In some sense, the benefits of this redesign only accrue to projects that actually use the flexibility and customizability of the system. For instances with a single space or no customization of metadata per space, where all of the metadata comes from the GUI rather than the API, where metadata is added by an authoritative user and isn't edited, etc., the current design is OK - the issues pointed out above could happen, but probably won't in practice. (Over time, and with more independent groups using an instance, these issues can and do become real though.). Some groups may thus see this design as overkill/premature. Aside from the added work to implement it, it's not clear that there are big cons. Adding a new metadata value means editing a document rather than just storing a new one, but retrieving the existing values would be one document recall rather than a scan across separate docs. Extracted metadata could be managed (with the space determining the label and/or enforcing type/cardinality rules) which would make the interface look more consistent but raises the issue of what happens if extracted metadata doesn't meet constraints? (Similar for other uses of the API.) Most of these are relatively neutral, but they make it clear that this design would have impacts outside the core of user-entered metadata. To be fair, once spaces have access control and customizable metadata, the issues of how extractors and api users handle those customizations, and how features such as being able to share datasets across spaces interact with these features (if two spaces have different metadata terms, which terms show up in the add metadata list? is it affected by whether I have access to one space or the other? what happens for extractors that work on behalf of a user through their key (a capability in development I think), etc.).

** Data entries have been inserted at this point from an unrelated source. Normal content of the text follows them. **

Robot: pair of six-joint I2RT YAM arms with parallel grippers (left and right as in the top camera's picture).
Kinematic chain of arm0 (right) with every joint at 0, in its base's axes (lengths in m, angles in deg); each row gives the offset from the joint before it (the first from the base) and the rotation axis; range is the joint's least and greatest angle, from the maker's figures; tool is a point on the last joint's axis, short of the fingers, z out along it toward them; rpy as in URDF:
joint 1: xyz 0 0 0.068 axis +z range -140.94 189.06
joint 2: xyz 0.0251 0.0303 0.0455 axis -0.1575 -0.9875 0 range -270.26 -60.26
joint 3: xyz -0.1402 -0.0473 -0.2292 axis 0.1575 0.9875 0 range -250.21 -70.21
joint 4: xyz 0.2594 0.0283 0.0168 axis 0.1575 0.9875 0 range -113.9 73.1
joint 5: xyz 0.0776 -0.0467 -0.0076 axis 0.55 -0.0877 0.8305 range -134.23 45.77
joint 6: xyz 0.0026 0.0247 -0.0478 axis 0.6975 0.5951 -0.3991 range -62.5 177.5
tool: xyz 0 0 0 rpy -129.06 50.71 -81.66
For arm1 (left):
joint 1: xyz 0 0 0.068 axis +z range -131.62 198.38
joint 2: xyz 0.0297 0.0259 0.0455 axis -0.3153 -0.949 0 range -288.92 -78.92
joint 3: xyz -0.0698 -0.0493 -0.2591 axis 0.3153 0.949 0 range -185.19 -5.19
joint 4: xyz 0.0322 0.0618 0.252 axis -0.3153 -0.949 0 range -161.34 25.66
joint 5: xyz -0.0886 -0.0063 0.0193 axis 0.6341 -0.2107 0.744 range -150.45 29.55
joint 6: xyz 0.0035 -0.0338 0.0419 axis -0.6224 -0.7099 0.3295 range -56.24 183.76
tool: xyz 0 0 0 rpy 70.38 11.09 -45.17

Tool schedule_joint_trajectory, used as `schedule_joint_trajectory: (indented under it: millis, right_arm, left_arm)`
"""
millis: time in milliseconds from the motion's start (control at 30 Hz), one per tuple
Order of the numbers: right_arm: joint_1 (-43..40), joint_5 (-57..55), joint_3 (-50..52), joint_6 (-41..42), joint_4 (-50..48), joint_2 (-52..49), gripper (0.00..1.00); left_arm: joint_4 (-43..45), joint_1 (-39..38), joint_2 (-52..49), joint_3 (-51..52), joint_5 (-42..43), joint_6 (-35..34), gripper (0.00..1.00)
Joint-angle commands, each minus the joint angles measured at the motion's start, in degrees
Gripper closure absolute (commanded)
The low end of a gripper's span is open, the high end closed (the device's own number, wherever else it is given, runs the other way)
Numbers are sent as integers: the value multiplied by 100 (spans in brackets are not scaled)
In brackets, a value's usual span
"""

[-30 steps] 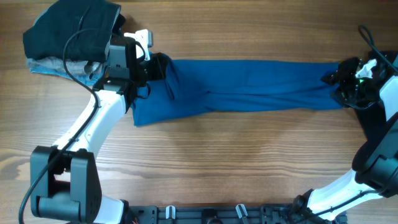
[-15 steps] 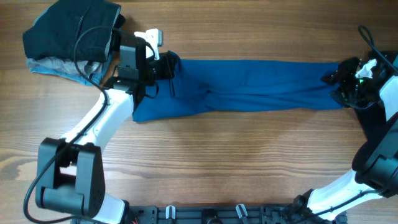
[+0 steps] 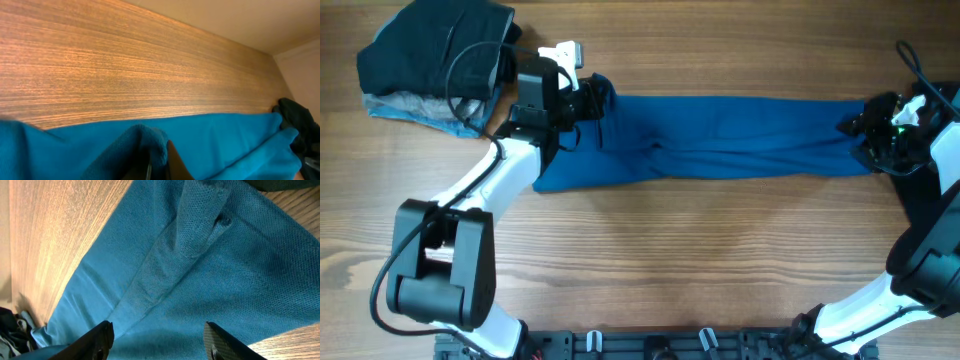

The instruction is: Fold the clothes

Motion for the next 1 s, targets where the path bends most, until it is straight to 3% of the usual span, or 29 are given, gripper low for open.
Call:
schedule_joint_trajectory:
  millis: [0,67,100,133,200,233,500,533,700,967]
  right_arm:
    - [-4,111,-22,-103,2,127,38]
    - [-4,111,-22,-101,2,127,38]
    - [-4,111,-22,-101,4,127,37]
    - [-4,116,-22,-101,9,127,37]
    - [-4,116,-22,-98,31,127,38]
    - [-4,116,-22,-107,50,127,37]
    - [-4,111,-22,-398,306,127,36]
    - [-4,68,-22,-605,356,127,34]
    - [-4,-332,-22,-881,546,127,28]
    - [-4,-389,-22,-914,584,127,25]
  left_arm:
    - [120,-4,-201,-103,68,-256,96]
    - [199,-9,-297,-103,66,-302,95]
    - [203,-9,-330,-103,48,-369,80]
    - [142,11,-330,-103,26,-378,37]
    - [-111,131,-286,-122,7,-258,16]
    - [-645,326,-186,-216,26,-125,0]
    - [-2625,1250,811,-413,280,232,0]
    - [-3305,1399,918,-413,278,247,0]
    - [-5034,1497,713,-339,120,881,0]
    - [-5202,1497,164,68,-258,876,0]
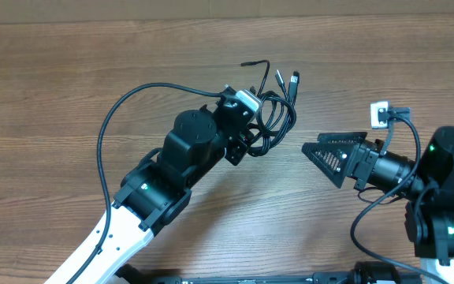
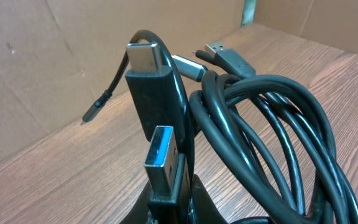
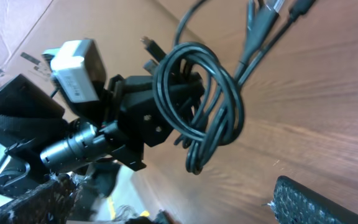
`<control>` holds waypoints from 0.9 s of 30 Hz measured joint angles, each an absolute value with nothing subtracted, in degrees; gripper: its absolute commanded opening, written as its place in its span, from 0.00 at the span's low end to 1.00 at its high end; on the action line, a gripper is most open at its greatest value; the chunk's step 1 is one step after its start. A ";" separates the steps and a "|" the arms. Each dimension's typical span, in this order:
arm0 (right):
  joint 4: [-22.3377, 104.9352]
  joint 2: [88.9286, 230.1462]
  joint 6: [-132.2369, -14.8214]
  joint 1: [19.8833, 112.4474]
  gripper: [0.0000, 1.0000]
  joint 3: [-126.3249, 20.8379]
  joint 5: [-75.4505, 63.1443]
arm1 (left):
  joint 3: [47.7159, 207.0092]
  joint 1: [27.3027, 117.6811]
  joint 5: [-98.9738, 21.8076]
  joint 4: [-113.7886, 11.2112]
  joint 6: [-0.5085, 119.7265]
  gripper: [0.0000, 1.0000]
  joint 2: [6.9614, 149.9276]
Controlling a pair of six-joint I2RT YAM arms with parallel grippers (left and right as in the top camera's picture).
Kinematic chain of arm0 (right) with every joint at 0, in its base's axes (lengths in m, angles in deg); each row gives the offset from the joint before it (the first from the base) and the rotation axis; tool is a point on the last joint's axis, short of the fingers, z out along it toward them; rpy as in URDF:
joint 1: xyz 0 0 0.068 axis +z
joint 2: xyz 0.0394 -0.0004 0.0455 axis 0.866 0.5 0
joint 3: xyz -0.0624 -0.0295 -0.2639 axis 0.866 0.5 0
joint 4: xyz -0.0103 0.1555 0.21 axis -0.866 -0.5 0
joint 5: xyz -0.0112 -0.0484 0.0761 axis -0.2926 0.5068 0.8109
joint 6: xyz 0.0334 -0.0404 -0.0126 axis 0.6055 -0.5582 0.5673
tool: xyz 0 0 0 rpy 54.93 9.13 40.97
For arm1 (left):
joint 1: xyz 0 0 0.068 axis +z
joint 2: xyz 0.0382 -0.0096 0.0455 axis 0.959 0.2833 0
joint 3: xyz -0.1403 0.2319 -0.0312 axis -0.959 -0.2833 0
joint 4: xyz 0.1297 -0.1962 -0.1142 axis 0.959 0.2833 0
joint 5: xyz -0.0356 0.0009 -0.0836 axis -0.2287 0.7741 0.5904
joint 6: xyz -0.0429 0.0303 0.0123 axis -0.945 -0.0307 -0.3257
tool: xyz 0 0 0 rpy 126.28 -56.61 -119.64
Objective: Untangle cables
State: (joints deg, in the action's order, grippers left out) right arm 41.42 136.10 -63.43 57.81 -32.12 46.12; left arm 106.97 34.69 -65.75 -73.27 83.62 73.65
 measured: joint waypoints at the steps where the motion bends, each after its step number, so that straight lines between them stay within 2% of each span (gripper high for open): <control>1: 41.42 136.84 -63.23 57.81 0.90 -32.12 46.93 | 106.97 34.49 -65.88 -73.27 83.49 0.04 73.34; 3: 41.13 137.89 -62.86 57.81 0.82 -32.12 47.69 | 106.97 33.90 -66.06 -73.24 83.31 0.04 72.99; 9: 39.78 139.05 -63.30 57.81 0.76 -32.12 48.76 | 106.97 29.64 -71.76 -72.65 82.74 0.04 72.79; 16: 39.50 139.02 -63.45 57.81 0.74 -32.12 48.78 | 106.97 24.00 -82.49 -73.16 82.66 0.04 72.79; 21: 38.86 139.02 -63.34 57.81 0.70 -32.12 48.78 | 106.97 23.63 -85.99 -74.45 82.39 0.04 72.79; 27: 38.69 139.02 -63.37 57.81 0.70 -32.12 48.78 | 106.97 23.63 -87.02 -78.05 81.78 0.04 72.79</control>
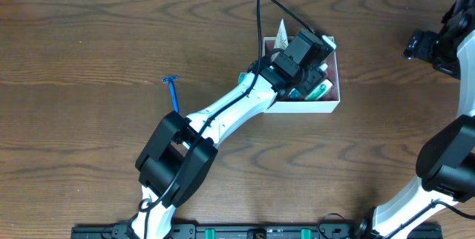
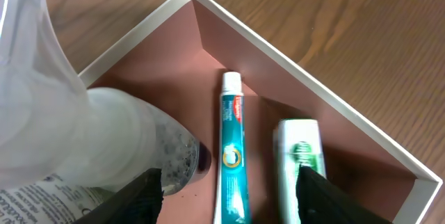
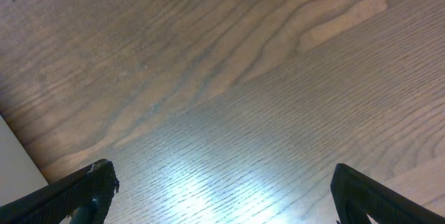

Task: Pack container
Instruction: 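Lift the soap bar box and lower it into the white box, then open the left gripper and pull it back from the box, then lower the left gripper onto the green toothbrush handle and grasp it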

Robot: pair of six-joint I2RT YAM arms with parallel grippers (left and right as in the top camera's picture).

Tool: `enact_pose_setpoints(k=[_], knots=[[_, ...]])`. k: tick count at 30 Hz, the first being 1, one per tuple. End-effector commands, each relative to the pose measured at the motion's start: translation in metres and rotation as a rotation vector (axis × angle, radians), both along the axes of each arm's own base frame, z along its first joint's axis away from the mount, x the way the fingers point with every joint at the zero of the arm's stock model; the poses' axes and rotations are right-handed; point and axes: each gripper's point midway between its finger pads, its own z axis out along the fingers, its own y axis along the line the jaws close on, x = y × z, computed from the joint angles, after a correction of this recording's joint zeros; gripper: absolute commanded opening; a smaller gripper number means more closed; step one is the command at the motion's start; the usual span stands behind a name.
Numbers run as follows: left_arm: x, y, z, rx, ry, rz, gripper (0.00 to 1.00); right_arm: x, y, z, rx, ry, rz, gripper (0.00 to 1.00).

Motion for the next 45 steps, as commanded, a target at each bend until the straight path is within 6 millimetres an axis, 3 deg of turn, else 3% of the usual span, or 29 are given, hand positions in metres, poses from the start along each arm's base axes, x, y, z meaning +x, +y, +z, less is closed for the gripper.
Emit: enact_pose_setpoints(k=[1, 7, 9, 11, 13, 14, 17, 19, 25, 28, 34, 45], knots=[[0.000, 0.003, 0.042, -0.053, -0.049, 0.014, 0.62, -0.003, -0.004, -0.005, -0.004, 0.015, -0.023, 0.99], [-0.028, 0.031, 0.150, -0.151, -0.153, 0.015, 0.63, -0.003, -0.004, -0.005, -0.004, 0.015, -0.023, 0.99], [-0.044, 0.057, 0.187, -0.166, -0.182, 0.036, 0.77, -0.003, -0.004, -0.005, -0.004, 0.015, -0.023, 0.99], [-0.052, 0.088, 0.202, -0.126, -0.198, 0.096, 0.81, -0.003, -0.004, -0.005, -0.004, 0.015, -0.023, 0.99], [-0.058, 0.127, 0.203, -0.033, -0.195, 0.187, 0.81, -0.003, -0.004, -0.005, -0.004, 0.015, -0.023, 0.99], [-0.060, 0.145, 0.200, 0.014, -0.185, 0.226, 0.82, -0.003, -0.004, -0.005, -0.004, 0.015, -0.023, 0.99], [-0.066, 0.190, 0.179, 0.147, -0.104, 0.306, 0.98, -0.003, -0.004, -0.005, -0.004, 0.015, -0.023, 0.99], [-0.069, 0.209, 0.161, 0.203, -0.033, 0.345, 0.98, -0.003, -0.004, -0.005, -0.004, 0.015, -0.023, 0.99], [-0.059, 0.239, 0.101, 0.241, 0.142, 0.525, 0.98, -0.003, -0.004, -0.005, -0.004, 0.015, -0.023, 0.99], [-0.053, 0.239, 0.068, 0.237, 0.226, 0.589, 0.98, -0.003, -0.004, -0.005, -0.004, 0.015, -0.023, 0.99], [-0.053, 0.226, 0.008, 0.305, 0.386, 0.553, 0.98, -0.003, -0.004, -0.005, -0.004, 0.015, -0.023, 0.99], [-0.059, 0.212, -0.062, 0.365, 0.562, 0.513, 0.98, -0.003, -0.004, -0.005, -0.004, 0.015, -0.023, 0.99]])
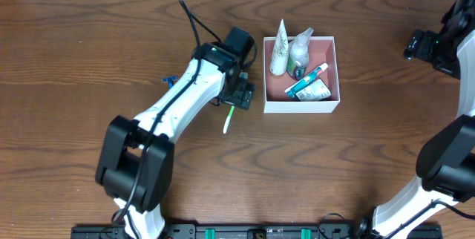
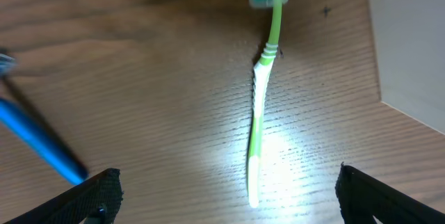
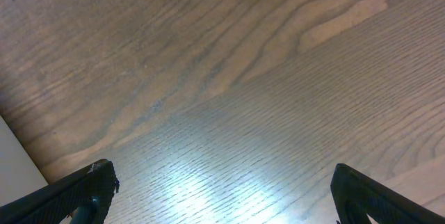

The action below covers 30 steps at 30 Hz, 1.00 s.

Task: Pack container
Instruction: 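Lower the left gripper onto the green toothbrush handle and grasp it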

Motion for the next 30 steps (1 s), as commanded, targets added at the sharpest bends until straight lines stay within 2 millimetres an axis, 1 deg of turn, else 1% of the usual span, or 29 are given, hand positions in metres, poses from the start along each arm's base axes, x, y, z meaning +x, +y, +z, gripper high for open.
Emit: enact_pose_setpoints(k=[1, 4, 10, 17, 21, 26, 30], knots=[[-0.008, -0.004, -0.020, -0.012, 0.071, 0.010, 0.98, -0.002, -0.004, -0.005, -0.004, 0.014, -0.023, 0.99], [-0.012, -0.008, -0.033, -0.027, 0.113, 0.007, 0.98, -0.002, -0.004, -0.005, -0.004, 0.014, -0.022, 0.99], [-0.013, -0.008, -0.052, -0.010, 0.151, 0.008, 0.98, -0.002, -0.004, -0.005, -0.004, 0.014, -0.022, 0.99], [-0.012, -0.009, -0.063, -0.006, 0.160, 0.009, 0.98, -0.002, -0.004, -0.005, -0.004, 0.014, -0.023, 0.99], [-0.006, -0.009, -0.068, -0.013, 0.146, 0.014, 0.98, -0.002, -0.004, -0.005, -0.004, 0.014, -0.022, 0.99], [0.000, -0.002, -0.074, -0.023, 0.133, 0.037, 0.98, -0.002, -0.004, -0.005, -0.004, 0.014, -0.023, 0.99], [-0.004, 0.008, -0.080, -0.018, 0.154, 0.067, 0.98, -0.002, -0.004, -0.005, -0.004, 0.014, -0.023, 0.99]])
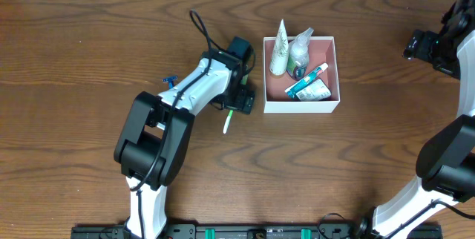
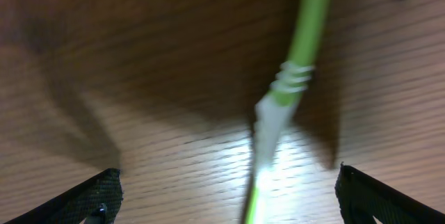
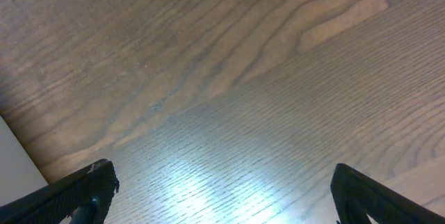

I think this design can help answer those questions over time, but it does favor/flavor the answers towards a space-centric view of management/control.

Other design ideas:

GUI-centric

Leave the current metadata and context storage ~as is and focus in the GUI changes:

info about the annotations of a given object would occur as they do now, but there would be more logic to organize the display alphabetically, etc.
metadata management page could be updated to support new types, cardinality, etc. Enforcing cardinality would require tracking existing entries (and deciding what constitutes a match)
editing would require some update to the model (is it delete and add? what happens when a user wants to edit one value and the original entry contains several (the API allows entry of several terms in one call which is stored as one doc))

Pros

potentially less work up front

Cons

Would still leave questions of consistent labels as metadata is edited open unless some design changes are made (e.g. when a label is updated, do exiting entries get scanned and changed? are they changed dynamically for display?) - Similarly, a means of tracking deletes is required if edit is delete/add and/or if we want to track provenance for deletes. And, if deletes are tracked, assembling the set of metadata to display involves playing the sequence of operations forward. One can keep going through all of the other requires/desirable features above and ask similar questions and ask whether this approach, by the time it addresses those requirements, remains simpler/easier/faster to implement than the proposed design. I.e., it's not clear that this design really avoids any issues in the proposed one - if we want the functionality listed some decisions and changes are needed and the question really becomes whether it is easier to implement given this underlying storage/service design.